Formati all'universita` di Manchester attorno al cantante Peter Hammill (l'epitome della nevrosi), al batterista Guy Evans (apocalittico) e all'organista Hugh Banton (gotico), i VDGG impiegarono qualche anno a fondere quelle tre personalita`. Il gruppo debutto` con i singoli People You Were Going To / Firebrand (Polydor, 1968) e Afterwards / Necromancer (Mercury, 1969). L'album The Aerosol Grey Machine (Mercury, 1969) conteneva due lunghe suite, Aquarian e Octopus, ma l'esecuzione era ancora naive. Il complesso sembrava perdersi non appena si spingeva oltre la ballata Afterwards.
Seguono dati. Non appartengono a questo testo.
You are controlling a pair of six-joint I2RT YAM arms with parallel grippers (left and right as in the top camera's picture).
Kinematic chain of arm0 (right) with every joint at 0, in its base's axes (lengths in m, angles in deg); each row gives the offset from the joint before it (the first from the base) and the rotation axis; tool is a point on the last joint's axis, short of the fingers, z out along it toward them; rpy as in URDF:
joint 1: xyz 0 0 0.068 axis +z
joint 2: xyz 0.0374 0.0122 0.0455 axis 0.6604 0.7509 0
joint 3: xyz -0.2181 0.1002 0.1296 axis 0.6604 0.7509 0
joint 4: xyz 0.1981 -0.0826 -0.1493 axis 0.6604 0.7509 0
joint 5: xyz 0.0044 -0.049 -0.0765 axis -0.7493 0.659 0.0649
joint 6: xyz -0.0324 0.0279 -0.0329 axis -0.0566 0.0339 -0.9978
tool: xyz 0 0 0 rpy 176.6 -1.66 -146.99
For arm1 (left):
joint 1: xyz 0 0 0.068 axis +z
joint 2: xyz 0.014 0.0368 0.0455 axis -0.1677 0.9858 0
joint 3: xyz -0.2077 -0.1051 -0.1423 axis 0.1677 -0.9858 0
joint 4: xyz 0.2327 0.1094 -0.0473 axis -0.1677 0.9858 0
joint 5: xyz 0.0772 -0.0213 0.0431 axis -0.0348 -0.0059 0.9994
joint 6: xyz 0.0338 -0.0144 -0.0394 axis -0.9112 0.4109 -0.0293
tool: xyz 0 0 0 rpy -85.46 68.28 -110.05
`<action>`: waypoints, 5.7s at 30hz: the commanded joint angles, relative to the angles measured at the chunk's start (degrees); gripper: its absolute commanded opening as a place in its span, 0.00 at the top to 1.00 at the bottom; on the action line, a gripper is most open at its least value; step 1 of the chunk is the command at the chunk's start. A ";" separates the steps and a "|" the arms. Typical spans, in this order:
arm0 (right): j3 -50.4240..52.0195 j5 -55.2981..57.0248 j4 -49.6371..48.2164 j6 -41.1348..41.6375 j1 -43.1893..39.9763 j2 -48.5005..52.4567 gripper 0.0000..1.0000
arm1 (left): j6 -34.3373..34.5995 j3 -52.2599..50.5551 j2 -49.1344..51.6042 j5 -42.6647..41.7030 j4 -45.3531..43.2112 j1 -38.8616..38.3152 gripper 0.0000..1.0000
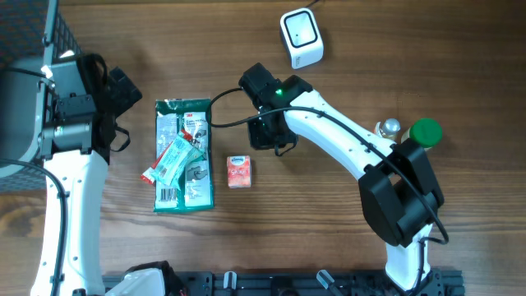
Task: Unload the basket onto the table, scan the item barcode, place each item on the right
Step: 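Lower the right gripper onto the Kleenex pack and close on it, then lift the Kleenex pack and carry it up toward the scanner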
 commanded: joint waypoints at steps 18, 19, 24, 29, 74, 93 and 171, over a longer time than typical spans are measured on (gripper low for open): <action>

Il sassofonista David Jackson contribui` a far compiere un passo avanti su The Least We Can Do Is Wave To Each Other (Charisma, 1970), album che contiene soltanto sei lunghi brani. Refugees e` una ballata ben piu` sofferta. Darkness, White Hammer e After the Flood sono veri e propri poemi filosofici che stendono un ponte fra la Mitteleuropa degli anni '30 e la paura dell'epoca nucleare.

I toni sinistri di quell'album sfociarono nel H To He Who Am The Only One (Charisma, 1970), il manifesto romantico dei VDGG. I brani sono soltanto cinque e ben tre superano i dieci minuti. I testi e le melodie di Hammill sono accompagnati da armonie intricate, laboriose, fatte di sobbalzi ritmici e di disturbi di sottofondo che ne aumentano la drammaticita'. Un jazz-rock, figlio bastardo di Miles Davis, assume tinte maschie e terribili.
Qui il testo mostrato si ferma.